* Task directions *
For the data below, transcribe the part that opens with the line containing "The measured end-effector" and closes with the line containing "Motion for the", exactly and with no pictures.

START Given material

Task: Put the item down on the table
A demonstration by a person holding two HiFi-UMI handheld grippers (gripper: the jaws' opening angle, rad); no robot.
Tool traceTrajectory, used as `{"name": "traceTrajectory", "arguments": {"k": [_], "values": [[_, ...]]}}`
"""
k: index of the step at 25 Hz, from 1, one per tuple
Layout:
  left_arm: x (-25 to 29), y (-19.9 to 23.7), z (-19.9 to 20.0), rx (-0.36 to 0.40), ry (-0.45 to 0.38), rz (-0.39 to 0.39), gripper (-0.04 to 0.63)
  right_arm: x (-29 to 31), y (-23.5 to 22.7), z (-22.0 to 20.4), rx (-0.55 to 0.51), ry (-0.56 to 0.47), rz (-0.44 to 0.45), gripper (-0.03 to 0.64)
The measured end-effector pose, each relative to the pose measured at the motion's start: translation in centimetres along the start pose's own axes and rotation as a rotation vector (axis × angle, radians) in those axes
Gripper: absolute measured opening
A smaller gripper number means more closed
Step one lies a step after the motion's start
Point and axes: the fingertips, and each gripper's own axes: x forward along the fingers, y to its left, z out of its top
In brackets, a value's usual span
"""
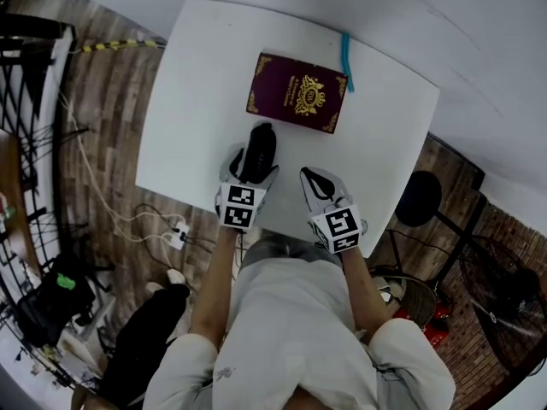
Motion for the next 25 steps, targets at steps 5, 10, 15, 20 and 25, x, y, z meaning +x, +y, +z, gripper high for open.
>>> {"name": "traceTrajectory", "arguments": {"k": [5,10,15,20,25], "values": [[-1.0,0.2,0.6,-0.004,-0.026,0.005,0.419,-0.3,0.5,0.4,-0.011,-0.011,-0.005,0.005],[-2.9,0.8,1.9,0.002,-0.085,0.030,0.377,-0.8,1.0,1.2,-0.031,-0.034,-0.017,0.005],[-5.2,1.0,3.1,0.008,-0.158,0.047,0.277,-1.8,1.3,2.6,-0.058,-0.071,-0.042,0.005],[-7.8,0.7,4.4,0.019,-0.233,0.050,0.191,-3.2,1.6,4.5,-0.103,-0.118,-0.069,0.003],[-10.9,-0.3,5.0,0.025,-0.309,0.045,0.116,-5.1,2.3,6.2,-0.132,-0.173,-0.099,0.003]]}}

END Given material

* Output below *
The measured end-effector pose, each relative to the pose measured at the motion's start: translation in centimetres along the start pose's own axes and rotation as a rotation vector (axis × angle, radians) in those axes
Gripper: absolute measured opening
A smaller gripper number means more closed
Step one lies a step after the motion's start
Point and axes: the fingertips, and each gripper's own axes: x forward along the fingers, y to its left, z out of its top
In brackets, a value's usual span
"""
Motion for the next 25 steps, targets at steps 5, 10, 15, 20 and 25, x, y, z meaning +x, +y, +z, gripper high for open.

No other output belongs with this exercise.